Le tribunal de commerce de Grenoble, statuant le vingt-cinq novembre deux mille vingt-cinq, a été saisi par le mandataire judiciaire d’une requête en conversion. L’entreprise, placée en redressement judiciaire depuis le premier octobre deux mille vingt-cinq, n’a pu dégager aucune perspective de redressement durant la période d’observation. Le tribunal a donc ordonné la liquidation judiciaire simplifiée de la société, en l’absence de plan de continuation réalisable et face à la carence de son dirigeant.
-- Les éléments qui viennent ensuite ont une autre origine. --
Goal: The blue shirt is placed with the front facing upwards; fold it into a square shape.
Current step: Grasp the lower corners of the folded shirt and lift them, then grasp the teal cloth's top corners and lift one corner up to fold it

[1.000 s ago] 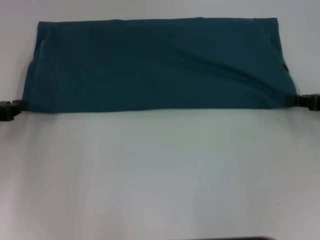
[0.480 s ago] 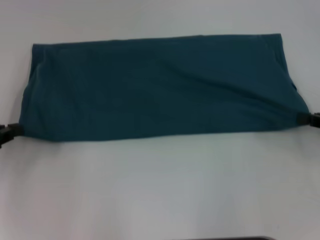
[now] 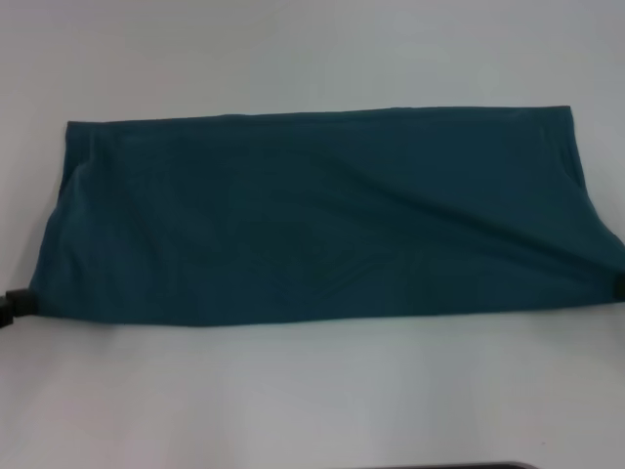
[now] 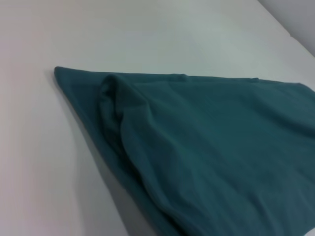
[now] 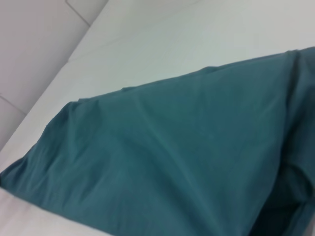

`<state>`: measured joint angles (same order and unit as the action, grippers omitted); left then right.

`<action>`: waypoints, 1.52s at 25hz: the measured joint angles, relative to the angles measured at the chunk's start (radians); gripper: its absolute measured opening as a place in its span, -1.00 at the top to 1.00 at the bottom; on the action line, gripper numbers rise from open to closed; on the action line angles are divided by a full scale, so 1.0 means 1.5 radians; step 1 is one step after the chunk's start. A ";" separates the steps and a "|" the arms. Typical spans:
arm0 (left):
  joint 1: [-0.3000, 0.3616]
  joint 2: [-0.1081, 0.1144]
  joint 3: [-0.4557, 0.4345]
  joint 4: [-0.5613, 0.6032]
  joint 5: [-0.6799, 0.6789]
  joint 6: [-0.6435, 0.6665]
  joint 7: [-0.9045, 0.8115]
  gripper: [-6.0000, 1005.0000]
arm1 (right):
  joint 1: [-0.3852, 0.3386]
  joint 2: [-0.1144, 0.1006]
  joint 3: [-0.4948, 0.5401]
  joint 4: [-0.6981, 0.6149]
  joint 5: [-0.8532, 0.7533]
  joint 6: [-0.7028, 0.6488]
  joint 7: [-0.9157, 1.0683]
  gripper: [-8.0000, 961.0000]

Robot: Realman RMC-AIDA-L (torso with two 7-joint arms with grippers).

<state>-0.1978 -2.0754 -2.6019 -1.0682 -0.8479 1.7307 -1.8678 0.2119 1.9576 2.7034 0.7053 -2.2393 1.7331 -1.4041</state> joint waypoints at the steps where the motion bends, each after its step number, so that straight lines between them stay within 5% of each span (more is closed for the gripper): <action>1: 0.001 0.000 -0.001 0.001 0.006 0.002 0.003 0.93 | -0.004 0.000 0.004 0.003 0.000 0.002 0.000 0.95; 28: -0.006 0.010 -0.025 0.030 0.053 -0.002 0.002 0.93 | 0.000 -0.004 0.040 0.005 -0.019 -0.004 0.020 0.88; 33: -0.017 0.011 -0.060 0.030 0.050 -0.007 0.000 0.62 | 0.016 -0.009 0.053 0.007 -0.015 0.011 0.024 0.61; 38: -0.058 0.004 -0.121 0.033 0.045 -0.010 0.015 0.00 | 0.049 -0.010 0.068 0.007 -0.015 0.015 0.026 0.20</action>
<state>-0.2853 -2.0695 -2.7837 -1.0191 -0.7805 1.7160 -1.8451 0.2861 1.9431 2.8047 0.7161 -2.2618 1.7563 -1.3645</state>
Les conditions légales de la conversion en liquidation judiciaire
Le fondement juridique de la décision de conversion. Le tribunal motive sa décision par l’impossibilité manifeste de redressement constatée au cours de la période d’observation. Il applique précisément l’article L.631-15, II du code de commerce, qui autorise une telle conversion. La jurisprudence rappelle que » A tout moment de la période d’observation, le tribunal […] peut ordonner […] la liquidation judiciaire si le redressement est manifestement impossible. » (Cour d’appel de Montpellier, le 21 janvier 2025, n°24/03483). Cette condition est remplie en l’espèce, aucun plan de cession ou d’apurement du passif n’étant envisageable.
La régularité procédurale et le rôle des acteurs. La décision est intervenue après consultation du ministère public et du juge-commissaire, respectant ainsi les exigences procédurales. Le mandataire judiciaire, auteur de la requête, joue ici son rôle d’alerte face à l’inaction du dirigeant. La carence de ce dernier, qui ne s’est pas présenté à l’audience malgré une convocation régulière, a constitué un élément déterminant pour le tribunal. Cette absence a permis de statuer par décision réputée contradictoire, accélérant ainsi le cours de la procédure.
Le régime spécifique de la liquidation judiciaire simplifiée
Les critères d’application du régime simplifié. Le tribunal a qualifié la procédure de liquidation judiciaire simplifiée en application de l’article L.641-2 du code de commerce. Cette qualification repose sur les éléments fournis par le mandataire judiciaire concernant la structure de l’entreprise. Celle-ci ne disposait d’aucun actif immobilier et n’avait jamais employé plus de cinq salariés dans les six mois précédant l’ouverture. Son chiffre d’affaires était également inférieur au seuil légal de sept cent cinquante mille euros.
Les conséquences pratiques de la simplification procédurale. Le principal effet de cette qualification est une temporalité accélérée et une procédure allégée. Le tribunal a ainsi fixé un délai impératif d’un an pour examiner la clôture de la procédure, en application de l’article L.644-5 du code de commerce. Cette mesure vise à limiter la durée et le coût de la liquidation pour une entreprise de petite taille. La désignation du mandataire judiciaire en qualité de liquidateur assure par ailleurs une continuité dans la gestion du dossier, favorable à son traitement efficace.